After the businesses were designed and the goods created, the children set up their markets and sold the items or services for 25 cents each. They counted the money, totaled the values, and discussed successes and ways to improve their businesses. They wrote about the investigation in their journals, in shared writing experiences, and through recording, labeling, and charting. Perhaps one of the most critical parts of the process was when Ms. White asked the children what they could do with the money they earned. This was challenging for the children and of course there were suggestions like “buy toys, candies” and so on, but Ms. White used this time to guide their thinking by providing suggestions. She asked how they could use the money for something important and for something that would help someone. The children’s suggestions became more thoughtful and they soon came to talk about a student in the school who was sick and had been diagnosed with cancer. “Some of the children were aware of a second grade student who had cancer. They knew he was very sick and wanted to help. They wanted to send the money to him, so I suggested giving the money to a hospital that helps children who get sick like him. I told them about St. Jude and they all agreed that is where they wanted to send their money. I think this is significant because this is another type of learning that goes far beyond our content area learning. They really wanted to help and worked very hard to make this money. They were clearly proud of what they accomplished. It takes a great deal of work from first graders to make $56 in quarters.”

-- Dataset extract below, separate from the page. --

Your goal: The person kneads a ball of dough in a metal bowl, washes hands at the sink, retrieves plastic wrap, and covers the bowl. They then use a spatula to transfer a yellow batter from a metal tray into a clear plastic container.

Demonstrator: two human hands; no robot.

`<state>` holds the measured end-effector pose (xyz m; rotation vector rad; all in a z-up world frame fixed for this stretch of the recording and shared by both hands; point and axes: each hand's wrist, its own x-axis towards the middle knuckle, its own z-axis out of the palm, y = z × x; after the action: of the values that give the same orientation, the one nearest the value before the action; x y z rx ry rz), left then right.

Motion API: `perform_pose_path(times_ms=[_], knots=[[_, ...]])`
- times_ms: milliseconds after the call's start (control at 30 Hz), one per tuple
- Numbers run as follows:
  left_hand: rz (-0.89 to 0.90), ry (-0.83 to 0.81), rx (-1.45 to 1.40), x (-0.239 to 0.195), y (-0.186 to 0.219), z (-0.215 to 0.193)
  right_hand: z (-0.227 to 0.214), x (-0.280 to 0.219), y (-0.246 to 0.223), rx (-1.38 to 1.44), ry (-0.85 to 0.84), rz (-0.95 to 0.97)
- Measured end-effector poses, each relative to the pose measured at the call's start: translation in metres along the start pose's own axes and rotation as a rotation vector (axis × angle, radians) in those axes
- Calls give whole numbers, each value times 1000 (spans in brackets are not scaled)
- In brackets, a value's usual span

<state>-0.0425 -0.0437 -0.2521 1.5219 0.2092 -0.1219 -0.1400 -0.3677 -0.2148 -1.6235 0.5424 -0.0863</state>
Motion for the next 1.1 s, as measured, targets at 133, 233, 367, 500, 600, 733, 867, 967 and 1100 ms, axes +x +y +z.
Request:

Ms. White also shared her assessment strategies from this and other investigations. “I gather very valuable information about the children in all areas of their development during this work. As I move around the room, I listen carefully and make some notes. I watch the children interact with each other as well. I am as concerned about their social development as I am their academic development. I also believe that learning occurs in social contexts. I know that learning is taking place as I listen and hear the children use the new vocabulary of our investigation in their conversations and to see how they scaffold for each other. I like to take pictures to capture the learning as well. In all instances I use this information to plan further instruction and to scaffold for the children. Working this way provides ongoing, important material for planning. One of the best parts is that I never get bored. Again, this is never something that I see as separate from my commercial curriculum or something I do instead of my curriculum. It is something I do with my children to support their deeper understanding of the content and to guide us through the standards. I do not see them as separate entities but as productive companions.”